Dataset records:
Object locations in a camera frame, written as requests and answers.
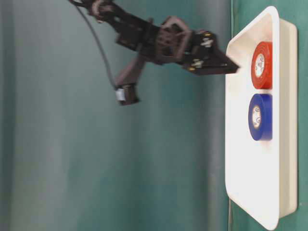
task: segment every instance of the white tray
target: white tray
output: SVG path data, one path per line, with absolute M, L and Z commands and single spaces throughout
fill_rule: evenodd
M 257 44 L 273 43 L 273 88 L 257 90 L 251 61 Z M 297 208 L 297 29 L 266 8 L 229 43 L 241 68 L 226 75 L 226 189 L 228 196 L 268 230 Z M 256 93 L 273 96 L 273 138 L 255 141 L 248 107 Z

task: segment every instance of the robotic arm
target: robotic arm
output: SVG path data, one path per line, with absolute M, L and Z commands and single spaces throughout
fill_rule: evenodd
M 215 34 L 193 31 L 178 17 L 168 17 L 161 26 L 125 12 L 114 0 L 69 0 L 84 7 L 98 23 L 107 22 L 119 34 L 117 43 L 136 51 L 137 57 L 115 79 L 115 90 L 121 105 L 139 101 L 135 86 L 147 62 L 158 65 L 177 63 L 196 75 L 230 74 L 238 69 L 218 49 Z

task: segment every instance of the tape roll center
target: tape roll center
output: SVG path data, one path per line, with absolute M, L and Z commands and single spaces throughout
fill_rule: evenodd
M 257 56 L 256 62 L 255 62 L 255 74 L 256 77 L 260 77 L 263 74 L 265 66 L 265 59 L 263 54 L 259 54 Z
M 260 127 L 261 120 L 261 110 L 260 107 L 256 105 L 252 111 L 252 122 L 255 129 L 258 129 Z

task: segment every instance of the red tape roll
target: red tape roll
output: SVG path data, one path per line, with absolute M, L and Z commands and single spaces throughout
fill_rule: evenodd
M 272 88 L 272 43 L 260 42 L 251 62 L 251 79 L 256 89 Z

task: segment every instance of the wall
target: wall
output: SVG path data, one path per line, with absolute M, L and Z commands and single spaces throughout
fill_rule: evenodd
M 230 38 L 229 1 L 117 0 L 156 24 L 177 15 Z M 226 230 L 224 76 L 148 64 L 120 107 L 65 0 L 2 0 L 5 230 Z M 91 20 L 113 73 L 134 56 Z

EXERCISE OBJECTIVE:
Give the number of lines in the entries above that include the string "wall". No other output is expected.

WRITTEN ANSWER:
2